____ Data for this task

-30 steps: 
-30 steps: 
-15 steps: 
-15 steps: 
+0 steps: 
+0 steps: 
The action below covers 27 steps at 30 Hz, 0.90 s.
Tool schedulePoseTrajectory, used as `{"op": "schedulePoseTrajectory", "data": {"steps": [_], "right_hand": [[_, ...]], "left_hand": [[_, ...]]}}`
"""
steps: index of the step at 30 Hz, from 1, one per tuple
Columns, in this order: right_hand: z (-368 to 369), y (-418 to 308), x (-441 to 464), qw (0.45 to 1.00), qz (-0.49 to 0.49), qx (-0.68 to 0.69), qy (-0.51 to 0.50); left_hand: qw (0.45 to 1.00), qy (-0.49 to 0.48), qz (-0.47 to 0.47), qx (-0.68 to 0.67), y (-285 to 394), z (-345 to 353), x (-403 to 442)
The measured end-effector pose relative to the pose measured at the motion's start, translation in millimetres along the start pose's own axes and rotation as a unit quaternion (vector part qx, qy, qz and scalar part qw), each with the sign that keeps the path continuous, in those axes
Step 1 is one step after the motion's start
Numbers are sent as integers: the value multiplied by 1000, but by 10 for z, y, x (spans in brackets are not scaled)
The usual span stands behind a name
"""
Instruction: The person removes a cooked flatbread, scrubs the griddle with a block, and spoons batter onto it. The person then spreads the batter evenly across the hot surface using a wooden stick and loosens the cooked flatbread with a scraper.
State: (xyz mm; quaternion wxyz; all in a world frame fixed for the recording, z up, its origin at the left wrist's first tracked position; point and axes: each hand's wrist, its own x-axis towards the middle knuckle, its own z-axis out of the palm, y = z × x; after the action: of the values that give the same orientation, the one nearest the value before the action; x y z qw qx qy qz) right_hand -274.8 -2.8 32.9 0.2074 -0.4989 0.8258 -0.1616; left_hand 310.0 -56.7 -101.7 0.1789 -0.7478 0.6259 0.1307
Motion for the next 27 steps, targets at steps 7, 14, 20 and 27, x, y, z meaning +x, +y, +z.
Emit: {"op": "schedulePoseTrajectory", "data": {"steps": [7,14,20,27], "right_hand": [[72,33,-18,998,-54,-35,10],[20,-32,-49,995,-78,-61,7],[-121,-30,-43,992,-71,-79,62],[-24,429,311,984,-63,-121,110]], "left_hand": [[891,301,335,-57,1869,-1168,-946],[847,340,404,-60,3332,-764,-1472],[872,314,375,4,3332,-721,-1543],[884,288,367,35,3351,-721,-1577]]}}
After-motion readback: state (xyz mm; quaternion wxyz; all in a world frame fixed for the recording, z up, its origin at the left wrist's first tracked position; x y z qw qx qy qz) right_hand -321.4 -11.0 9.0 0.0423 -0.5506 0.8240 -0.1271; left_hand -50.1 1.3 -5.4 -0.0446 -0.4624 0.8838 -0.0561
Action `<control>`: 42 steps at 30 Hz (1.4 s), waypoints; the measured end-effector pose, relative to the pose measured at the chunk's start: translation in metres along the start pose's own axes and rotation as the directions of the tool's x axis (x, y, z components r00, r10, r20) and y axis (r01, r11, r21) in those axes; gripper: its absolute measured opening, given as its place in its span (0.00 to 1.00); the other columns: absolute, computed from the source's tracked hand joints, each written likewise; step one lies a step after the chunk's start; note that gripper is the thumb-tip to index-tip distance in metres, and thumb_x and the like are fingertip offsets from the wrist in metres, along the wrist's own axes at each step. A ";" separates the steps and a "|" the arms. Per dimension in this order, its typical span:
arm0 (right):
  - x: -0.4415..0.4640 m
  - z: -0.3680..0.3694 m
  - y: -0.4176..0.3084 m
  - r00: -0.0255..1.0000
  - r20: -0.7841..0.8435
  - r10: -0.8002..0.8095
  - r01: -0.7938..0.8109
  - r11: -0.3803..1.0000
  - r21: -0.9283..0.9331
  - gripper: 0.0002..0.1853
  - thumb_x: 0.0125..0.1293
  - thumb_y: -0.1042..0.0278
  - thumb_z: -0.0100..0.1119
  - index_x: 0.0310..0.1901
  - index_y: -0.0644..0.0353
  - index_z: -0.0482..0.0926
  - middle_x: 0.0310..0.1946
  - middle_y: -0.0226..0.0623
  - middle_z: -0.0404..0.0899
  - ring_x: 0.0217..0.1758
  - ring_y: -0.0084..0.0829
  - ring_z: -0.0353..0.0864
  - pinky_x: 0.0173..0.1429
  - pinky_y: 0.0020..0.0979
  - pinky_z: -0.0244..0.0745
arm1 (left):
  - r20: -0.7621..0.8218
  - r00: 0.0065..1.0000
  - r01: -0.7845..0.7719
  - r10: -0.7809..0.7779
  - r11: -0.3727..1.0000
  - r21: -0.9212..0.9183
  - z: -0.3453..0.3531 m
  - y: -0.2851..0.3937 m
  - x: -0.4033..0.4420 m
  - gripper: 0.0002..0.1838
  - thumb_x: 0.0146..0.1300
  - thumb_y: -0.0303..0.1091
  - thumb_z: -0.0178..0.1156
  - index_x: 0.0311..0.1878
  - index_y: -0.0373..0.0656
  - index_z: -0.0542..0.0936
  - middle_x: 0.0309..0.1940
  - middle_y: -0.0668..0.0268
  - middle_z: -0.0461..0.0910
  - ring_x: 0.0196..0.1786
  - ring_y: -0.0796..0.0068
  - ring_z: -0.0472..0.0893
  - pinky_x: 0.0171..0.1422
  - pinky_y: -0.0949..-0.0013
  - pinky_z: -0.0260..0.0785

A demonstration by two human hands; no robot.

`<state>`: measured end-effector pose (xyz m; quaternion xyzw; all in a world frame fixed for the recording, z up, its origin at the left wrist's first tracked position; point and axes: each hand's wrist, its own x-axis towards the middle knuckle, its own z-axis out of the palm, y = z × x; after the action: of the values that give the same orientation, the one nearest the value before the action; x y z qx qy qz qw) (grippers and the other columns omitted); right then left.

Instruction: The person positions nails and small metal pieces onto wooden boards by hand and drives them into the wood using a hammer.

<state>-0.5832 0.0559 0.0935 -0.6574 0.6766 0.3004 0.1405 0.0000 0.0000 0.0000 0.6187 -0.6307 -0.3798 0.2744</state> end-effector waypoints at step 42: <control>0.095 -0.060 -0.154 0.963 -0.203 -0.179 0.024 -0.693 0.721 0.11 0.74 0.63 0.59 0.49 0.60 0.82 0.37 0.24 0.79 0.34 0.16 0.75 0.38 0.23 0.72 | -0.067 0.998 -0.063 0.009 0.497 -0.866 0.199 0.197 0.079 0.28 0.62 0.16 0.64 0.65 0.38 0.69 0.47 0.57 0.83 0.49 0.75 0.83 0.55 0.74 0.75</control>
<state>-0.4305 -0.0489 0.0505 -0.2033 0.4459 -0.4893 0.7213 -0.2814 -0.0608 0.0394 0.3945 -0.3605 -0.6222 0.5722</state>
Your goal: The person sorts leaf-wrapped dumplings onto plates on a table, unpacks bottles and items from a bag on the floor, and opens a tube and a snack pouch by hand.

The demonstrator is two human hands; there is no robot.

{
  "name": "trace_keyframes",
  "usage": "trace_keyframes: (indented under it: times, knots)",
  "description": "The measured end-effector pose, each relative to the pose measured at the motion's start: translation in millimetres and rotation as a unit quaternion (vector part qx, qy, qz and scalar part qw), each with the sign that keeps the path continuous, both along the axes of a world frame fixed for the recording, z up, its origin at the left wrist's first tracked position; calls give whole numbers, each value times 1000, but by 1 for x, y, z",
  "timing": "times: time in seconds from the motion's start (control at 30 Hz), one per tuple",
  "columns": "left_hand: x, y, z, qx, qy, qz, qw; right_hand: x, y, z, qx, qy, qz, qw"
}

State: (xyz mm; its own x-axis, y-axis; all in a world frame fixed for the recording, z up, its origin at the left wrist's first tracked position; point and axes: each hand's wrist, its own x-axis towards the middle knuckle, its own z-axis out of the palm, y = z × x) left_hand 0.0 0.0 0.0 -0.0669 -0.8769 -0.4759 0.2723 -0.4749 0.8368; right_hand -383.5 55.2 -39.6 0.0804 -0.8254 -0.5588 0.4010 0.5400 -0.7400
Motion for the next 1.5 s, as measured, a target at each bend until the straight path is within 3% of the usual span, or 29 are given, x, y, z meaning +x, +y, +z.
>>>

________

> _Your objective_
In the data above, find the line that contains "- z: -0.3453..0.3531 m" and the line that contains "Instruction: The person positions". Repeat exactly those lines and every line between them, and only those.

> _Answer box_
  - z: -0.3453..0.3531 m
  - y: -0.2851..0.3937 m
  - x: -0.4033..0.4420 m
  - gripper: 0.0002..0.1838
  - thumb_x: 0.0146..0.1300
  - thumb_y: -0.0303..0.1091
  - thumb_z: -0.0178..0.1156
  - index_x: 0.0311..0.1878
  - index_y: -0.0373..0.0656
  - index_z: -0.0542..0.0936
  - middle_x: 0.0309..0.1940
  - middle_y: -0.0668..0.0268
  - middle_z: -0.0461..0.0910
  - ring_x: 0.0196..0.1786
  - ring_y: -0.0796..0.0068
  - ring_z: -0.0472..0.0893
  - pinky_x: 0.0171..0.1422
  - pinky_y: -0.0949..-0.0013
  - pinky_z: -0.0260..0.0785

A demonstration by two human hands; no robot.

`<state>`: measured end-effector pose (xyz m; quaternion xyzw; all in a world frame fixed for the recording, z up, its origin at the left wrist's first tracked position; point and axes: each hand's wrist, its own x-axis towards the middle knuckle, its own z-axis out of the palm, y = z × x; after the action: of the values that give the same orientation, the one nearest the value before the action; x y z qx qy qz qw) (grippers and the other columns omitted); right then left.

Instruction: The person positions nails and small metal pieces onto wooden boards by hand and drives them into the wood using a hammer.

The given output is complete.